University of Texas San Antonio

A witness said the professor had just gone on a rant about how “uncivil” her students were. (Twitter / @ApurvaYRawal)

An investigation conducted by Howard Grimes, the interim dean of the College of Sciences, revealed the incident followed days of mounting tensions between the two over classroom etiquette and that Moss had emailed the student telling her not to return to class until they discussed it, the San Antonio Express-News reported. Moss sent the e-mail to the wrong address, however, leaving the professor to interpret the student’s presence in class that day as a blatant act of defiance.

A separate investigation by the Equal Opportunity Services Office also determined racial bias was not a factor in the incident but concluded the lecturer had acted irrationally by having the student removed from class, UTSA president Taylor Eighmy said in a statement. Moss’ lack of judgment ultimately led the university to suspend her for the rest of the semester.
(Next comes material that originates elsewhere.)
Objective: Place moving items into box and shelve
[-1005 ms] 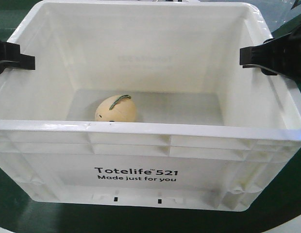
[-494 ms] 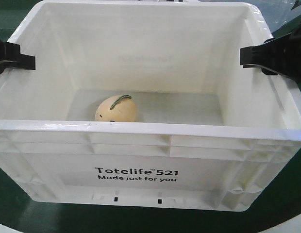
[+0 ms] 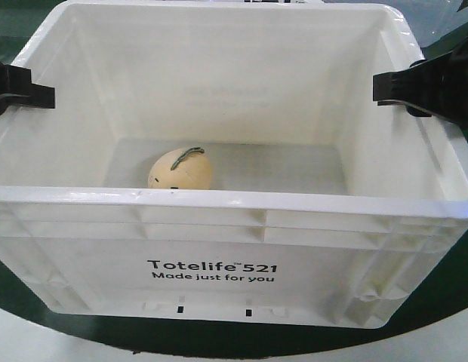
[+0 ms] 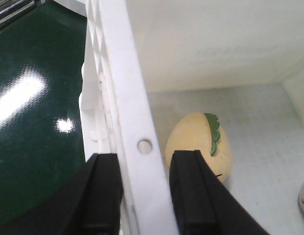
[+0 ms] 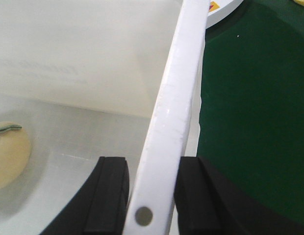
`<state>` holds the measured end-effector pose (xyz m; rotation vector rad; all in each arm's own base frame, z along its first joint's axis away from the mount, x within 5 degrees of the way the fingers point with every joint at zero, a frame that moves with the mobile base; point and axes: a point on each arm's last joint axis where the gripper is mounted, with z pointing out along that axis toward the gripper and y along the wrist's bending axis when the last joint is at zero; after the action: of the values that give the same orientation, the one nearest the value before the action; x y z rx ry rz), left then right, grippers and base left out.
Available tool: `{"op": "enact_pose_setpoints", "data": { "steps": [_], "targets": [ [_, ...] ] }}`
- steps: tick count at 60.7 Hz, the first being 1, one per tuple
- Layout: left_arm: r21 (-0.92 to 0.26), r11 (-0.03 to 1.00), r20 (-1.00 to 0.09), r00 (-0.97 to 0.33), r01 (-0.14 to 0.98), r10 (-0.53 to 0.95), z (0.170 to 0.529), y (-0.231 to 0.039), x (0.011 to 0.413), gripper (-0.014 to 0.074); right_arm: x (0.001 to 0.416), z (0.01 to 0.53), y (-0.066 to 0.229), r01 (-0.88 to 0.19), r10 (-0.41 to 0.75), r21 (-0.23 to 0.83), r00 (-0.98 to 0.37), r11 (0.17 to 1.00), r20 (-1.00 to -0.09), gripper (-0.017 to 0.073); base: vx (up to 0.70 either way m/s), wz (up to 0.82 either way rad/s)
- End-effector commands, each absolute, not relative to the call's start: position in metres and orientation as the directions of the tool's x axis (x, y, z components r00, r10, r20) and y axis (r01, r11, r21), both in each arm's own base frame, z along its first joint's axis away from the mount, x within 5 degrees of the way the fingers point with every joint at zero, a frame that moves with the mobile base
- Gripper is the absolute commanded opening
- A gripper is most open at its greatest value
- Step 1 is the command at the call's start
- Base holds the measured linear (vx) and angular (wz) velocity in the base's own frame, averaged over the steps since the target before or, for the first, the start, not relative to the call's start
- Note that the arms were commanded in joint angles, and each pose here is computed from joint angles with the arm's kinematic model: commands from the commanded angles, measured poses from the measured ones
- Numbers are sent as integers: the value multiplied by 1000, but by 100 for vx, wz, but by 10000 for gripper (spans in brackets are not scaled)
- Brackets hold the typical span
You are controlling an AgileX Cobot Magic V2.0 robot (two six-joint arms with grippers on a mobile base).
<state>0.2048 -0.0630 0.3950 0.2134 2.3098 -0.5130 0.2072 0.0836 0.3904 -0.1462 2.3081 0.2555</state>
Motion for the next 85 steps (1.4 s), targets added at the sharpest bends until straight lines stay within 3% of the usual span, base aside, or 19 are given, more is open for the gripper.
{"op": "enact_pose_setpoints", "data": {
  "steps": [1,48,85],
  "targets": [
    [-401,837,-798,-592,373,-118,431,-72,193,-8,208,418,83,-217,22,162,-534,963,-845,-6,-13,5],
    [-401,837,-798,-592,373,-118,431,-72,193,-8,208,418,83,-217,23,163,-533,962,-846,-6,-15,17],
    [-401,837,-797,-592,373,-118,431,-72,193,-8,208,418,83,-217,22,163,-534,962,-845,-6,-15,43]
  ]
}}
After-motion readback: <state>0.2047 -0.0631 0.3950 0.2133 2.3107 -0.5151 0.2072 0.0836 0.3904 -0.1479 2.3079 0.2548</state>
“This pre-occupation [with putting feet on chairs] interfered with her effective academic management in the classroom and she showed a lapse in judgment in calling the campus police for putting feet on chairs, which posed no apparent safety risk,” Grimes’ report read.

Grimes’ investigation also found that Moss had expressed repeated frustration with the way students behaved in her class, asking several of them to refrain from texting, putting their feet on the chairs and talking to one another during class. Having one’s feet on chairs was a particular pet peeve of hers, the report noted, and an act she described as “uncivil” and a “form of disrespect.”

On Friday, Moss confronted the student who was later escorted out and demanded that she put her feet on the floor. The lecturer said she voiced her frustrations to another colleague after class who suggested she call campus authorities, according to the report.

Naturally, the student who Moss had admonished days earlier was confused when she arrived to class on Monday and was told to get out. Moss handed the student a printed copy of the email she never received and repeatedly asked her to leave.

“This class is very important to me, and I do not want to miss the lecture, as we have a test coming on Wednesday,” the student told Moss, according to the report.

When the professor informed the student she was calling the police, the student replied, “Do what you need to do,” and took a seat. Officers arrived minutes later and removed the student without incident.

In his report, Grimes noted that “none of the students interviewed for this report, including (the) escorted student, felt that Dr. Moss should be terminated from her employment at UTSA.”

“The instructor has a very strong track record of positive student evaluations, and she had no prior incidents of classroom mismanagement,” Eighmy also wrote. “Moreover, the students interviewed shared their opinions that the faculty member’s actions did not warrant her dismissal.”

Moss will be allowed to return to the classroom in the spring after completing sensitivity training.

As for the student in question, she will return to the class, which will be taught by another faculty member.